I had a sneaky feeling that there would be no such thing as "free time" after Claire got here. At least I was prepared to not have a life.
First things first:
Claire is growing like a weed. She is mellow and content. The only times she isn't happy is when she's had a dirty diaper for a while (my fault for trying to save a diaper or 2 when I know she is going to dirty one right after she eats so I wait until I'm done nursing her to change it) She is also fussy when she has to burp. She gets REALLY upset if she has a bubble sitting on her belly. Oh and if I forget the towel in the bedroom and have to carry her from the bathtub to the bedroom without a towel. She doesn't like the cold air. Other than those few things, Claire is almost always perfectly content. When she wakes up from a nap or in the middle of the night, she isn't crying, it's more of a grunt/fuss. In fact, I'm thinking of renaming her "Billy" because she sounds just like a baby billy-goat.

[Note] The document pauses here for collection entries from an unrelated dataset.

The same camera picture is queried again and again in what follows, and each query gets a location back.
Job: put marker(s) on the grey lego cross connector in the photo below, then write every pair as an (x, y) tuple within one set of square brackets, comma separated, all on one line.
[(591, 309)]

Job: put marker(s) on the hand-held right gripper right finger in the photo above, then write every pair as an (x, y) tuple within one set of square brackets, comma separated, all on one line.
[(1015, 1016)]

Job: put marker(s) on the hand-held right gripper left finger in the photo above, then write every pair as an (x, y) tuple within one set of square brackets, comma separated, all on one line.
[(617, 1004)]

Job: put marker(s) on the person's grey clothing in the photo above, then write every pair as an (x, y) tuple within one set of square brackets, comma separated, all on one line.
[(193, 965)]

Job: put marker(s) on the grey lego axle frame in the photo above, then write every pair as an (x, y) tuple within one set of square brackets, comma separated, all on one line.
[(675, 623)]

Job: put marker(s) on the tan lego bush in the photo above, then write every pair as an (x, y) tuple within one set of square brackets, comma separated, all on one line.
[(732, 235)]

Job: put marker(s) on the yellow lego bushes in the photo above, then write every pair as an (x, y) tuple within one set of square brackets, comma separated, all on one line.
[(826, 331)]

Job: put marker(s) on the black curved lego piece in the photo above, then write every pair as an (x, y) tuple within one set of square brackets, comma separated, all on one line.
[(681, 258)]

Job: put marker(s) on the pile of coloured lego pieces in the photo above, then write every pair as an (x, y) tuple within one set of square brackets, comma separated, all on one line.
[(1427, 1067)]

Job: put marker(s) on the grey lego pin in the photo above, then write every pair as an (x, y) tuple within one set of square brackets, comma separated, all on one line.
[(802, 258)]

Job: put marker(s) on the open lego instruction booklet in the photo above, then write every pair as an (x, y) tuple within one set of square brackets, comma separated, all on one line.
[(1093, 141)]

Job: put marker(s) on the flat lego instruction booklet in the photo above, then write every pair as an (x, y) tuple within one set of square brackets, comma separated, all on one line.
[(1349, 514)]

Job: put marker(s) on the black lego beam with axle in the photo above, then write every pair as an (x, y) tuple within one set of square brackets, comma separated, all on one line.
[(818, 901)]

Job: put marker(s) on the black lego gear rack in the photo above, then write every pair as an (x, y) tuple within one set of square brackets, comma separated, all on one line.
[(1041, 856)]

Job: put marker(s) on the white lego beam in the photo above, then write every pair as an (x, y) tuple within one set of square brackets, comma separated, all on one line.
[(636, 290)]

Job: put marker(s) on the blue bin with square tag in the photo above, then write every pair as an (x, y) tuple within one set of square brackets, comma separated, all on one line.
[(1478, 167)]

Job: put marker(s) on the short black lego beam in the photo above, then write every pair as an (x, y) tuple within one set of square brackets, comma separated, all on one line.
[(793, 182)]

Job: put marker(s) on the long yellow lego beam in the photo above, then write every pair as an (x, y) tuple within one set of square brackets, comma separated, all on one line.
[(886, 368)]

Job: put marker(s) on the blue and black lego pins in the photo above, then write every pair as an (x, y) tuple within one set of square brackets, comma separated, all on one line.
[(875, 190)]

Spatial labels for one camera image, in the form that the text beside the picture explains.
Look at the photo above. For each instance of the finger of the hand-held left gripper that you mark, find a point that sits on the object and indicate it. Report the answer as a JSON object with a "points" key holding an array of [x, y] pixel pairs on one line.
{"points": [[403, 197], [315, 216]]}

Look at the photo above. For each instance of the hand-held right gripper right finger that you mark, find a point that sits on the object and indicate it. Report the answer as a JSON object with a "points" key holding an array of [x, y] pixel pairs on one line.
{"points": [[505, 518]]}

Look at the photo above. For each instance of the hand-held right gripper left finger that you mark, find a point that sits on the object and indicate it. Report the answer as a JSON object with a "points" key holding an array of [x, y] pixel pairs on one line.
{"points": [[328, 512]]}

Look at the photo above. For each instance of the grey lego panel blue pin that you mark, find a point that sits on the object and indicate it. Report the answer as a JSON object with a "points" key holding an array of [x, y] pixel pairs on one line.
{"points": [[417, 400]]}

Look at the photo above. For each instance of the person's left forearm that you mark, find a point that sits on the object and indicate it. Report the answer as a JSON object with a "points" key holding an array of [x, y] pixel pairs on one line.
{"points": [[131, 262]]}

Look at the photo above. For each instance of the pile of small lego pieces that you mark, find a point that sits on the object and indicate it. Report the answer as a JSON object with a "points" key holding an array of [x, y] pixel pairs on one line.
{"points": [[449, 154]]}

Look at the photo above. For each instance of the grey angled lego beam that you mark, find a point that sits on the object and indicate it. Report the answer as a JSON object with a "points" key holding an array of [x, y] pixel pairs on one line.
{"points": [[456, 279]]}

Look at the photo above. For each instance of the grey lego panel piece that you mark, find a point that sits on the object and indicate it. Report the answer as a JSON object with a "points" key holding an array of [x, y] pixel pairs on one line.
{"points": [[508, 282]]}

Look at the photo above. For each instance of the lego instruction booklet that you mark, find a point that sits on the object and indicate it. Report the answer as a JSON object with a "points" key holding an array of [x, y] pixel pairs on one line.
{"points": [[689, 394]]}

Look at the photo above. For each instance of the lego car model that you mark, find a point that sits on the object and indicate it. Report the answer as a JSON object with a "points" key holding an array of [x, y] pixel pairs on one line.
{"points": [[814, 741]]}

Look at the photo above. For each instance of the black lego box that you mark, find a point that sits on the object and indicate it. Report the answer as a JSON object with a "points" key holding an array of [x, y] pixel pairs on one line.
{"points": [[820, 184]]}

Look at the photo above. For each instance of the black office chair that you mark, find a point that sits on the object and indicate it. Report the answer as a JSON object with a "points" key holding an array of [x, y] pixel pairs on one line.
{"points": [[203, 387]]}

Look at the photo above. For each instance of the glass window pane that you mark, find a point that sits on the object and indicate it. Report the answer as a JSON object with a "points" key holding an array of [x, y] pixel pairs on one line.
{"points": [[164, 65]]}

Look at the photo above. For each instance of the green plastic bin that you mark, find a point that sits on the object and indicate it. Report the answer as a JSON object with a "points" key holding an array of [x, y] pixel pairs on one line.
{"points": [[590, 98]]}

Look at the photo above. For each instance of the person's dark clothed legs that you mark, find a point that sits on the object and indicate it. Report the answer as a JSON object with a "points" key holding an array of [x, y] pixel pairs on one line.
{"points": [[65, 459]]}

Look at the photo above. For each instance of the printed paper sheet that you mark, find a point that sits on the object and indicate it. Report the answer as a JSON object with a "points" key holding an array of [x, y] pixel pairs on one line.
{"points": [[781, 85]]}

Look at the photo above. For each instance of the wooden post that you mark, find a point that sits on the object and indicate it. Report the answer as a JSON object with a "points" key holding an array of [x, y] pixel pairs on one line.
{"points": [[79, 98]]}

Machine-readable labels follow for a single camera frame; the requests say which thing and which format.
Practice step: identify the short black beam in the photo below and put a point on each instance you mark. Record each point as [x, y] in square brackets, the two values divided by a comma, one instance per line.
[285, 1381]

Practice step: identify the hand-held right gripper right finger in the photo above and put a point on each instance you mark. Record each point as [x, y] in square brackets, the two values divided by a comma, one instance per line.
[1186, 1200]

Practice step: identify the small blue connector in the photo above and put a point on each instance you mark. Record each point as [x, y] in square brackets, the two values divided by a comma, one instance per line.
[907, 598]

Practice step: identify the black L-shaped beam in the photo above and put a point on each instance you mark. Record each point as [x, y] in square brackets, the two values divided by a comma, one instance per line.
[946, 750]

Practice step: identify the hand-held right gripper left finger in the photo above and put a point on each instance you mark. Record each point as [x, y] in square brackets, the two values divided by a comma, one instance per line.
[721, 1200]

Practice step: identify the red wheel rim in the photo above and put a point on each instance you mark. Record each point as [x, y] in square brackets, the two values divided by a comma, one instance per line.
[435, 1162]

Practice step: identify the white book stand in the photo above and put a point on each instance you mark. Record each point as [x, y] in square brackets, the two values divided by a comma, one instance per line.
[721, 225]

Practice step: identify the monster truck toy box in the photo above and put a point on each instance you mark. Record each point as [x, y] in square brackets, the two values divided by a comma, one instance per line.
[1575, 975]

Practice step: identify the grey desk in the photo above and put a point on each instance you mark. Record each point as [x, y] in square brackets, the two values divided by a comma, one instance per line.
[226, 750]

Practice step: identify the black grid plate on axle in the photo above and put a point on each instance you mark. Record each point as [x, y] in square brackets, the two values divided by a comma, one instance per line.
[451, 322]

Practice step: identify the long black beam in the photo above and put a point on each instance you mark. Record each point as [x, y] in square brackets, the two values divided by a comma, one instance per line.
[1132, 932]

She smiles with her eyes. I asked the doctor about it when I went in because they say that the cognitive developmental ability to smile isn't there until at least 6 weeks. The doctor said not to believe it. If she is repeatedly "smiling" at the same thing then she is actually smiling at us. I don't know what to think. Maybe there is some truth to that but I know when she gives us a big dimply, toothless smile, there is usually a bubble coming out one end or the other sooner or later.
She pretty much sleeps through the night. In fact, last night I fed her at 10. She slept until 3, then woke up and ate. Was awake for 30 minutes (which is unusual), then fell asleep on her own and slept until 730. I have to say: I'm pretty blessed. Mine and Aaron's biggest fights have been the times that we are rudely awaken in the middle of the night. We both don't know what we are saying are doing and it usually ends with us waking up in the morning not remembering much and wondering why Aaron's on the floor or sleeping on the deck. So, to have a second child who values their sleep as much as her parents and big sister (who sleeps through the night even when Claire is crying) is pretty much an act of God himself.
Claire had her 2 week check up yesterday. Emily tagged along and was an AWESOME big helper for me. You quickly forget how much of a pain newborn doctors appointments can be!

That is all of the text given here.